Experiment design for continuous-time systems using generalized filtering
Jiwei Wang, Simone Baldi, Henk J. van Waarde
TL;DR
The paper develops a generalized filtering framework to enable experiment design for continuous-time systems when derivatives of trajectories are not measured. By linking filtered data to sampled data and establishing rank-based informativity conditions, it shows how to design inputs online to guarantee identifiability with the minimal number of samples ($M=n+m$). The method is demonstrated on aircraft longitudinal dynamics, where filtered-sampled data achieve full rank and yield highly accurate reconstructions of the system matrices. This approach provides a sample-efficient, derivative-free path for data-driven identification and control of continuous-time systems.
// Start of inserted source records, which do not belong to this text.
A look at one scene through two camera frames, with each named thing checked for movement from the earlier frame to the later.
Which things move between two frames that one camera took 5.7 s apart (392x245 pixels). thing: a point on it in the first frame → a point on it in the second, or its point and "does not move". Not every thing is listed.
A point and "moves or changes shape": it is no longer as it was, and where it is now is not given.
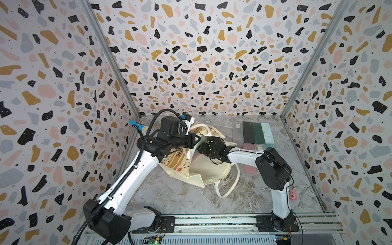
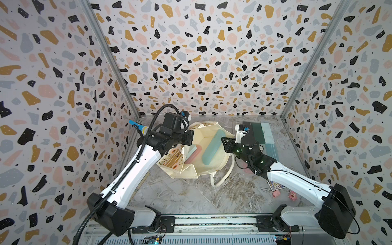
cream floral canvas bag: x=209 y=162 moves or changes shape
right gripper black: x=203 y=147 → x=230 y=146
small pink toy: x=293 y=194 does not move
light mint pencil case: x=268 y=135 does not move
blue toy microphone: x=144 y=129 does not move
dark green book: x=258 y=134 does not move
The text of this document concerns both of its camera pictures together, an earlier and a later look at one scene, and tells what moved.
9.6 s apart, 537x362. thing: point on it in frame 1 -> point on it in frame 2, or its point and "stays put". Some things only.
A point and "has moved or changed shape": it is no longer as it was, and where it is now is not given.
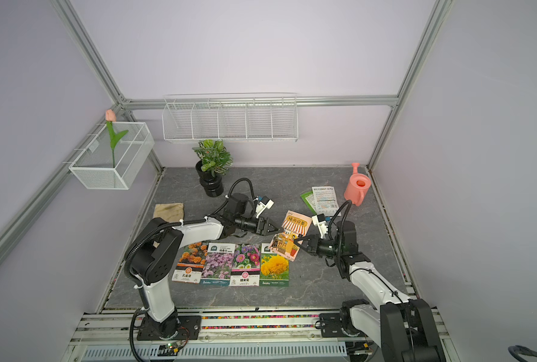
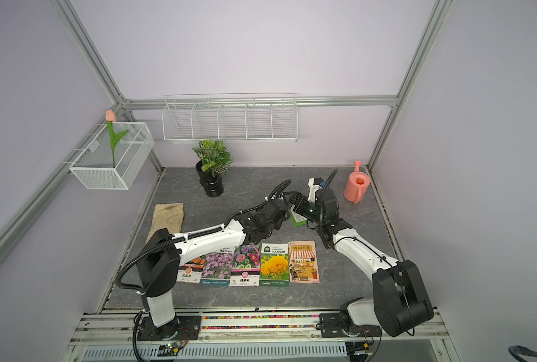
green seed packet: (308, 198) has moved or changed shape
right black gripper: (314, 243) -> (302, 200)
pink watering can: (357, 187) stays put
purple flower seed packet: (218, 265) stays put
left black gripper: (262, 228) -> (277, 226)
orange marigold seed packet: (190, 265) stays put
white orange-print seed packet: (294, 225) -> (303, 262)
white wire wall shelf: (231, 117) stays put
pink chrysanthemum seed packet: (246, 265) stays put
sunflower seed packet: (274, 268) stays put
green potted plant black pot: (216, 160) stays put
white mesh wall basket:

The results bridge continuous-time Willems-type fundamentals with practical online input design and broad filtering possibilities.
Abstract
The goal of experiment design is to select the inputs of a dynamical system in such a way that the resulting data contain sufficient information for data-driven modeling and control. This paper investigates the problem of experiment design for continuous-time systems under piecewise constant input signals. To obviate the need for measuring time derivatives of (data) trajectories, we introduce a generalized filtering framework. Our main result is to establish conditions on the input and the filter functions under which the filtered data are informative for system identification, i.e., they satisfy a certain rank condition. The proposed framework encompasses several filter functions that have already appeared in the literature. Building on the proposed filtering framework, we develop an experiment design procedure where the input signal is designed online during system operation. This method is shown to be sample efficient, in the sense that it deals with the least possible number of filtered data samples for system identification.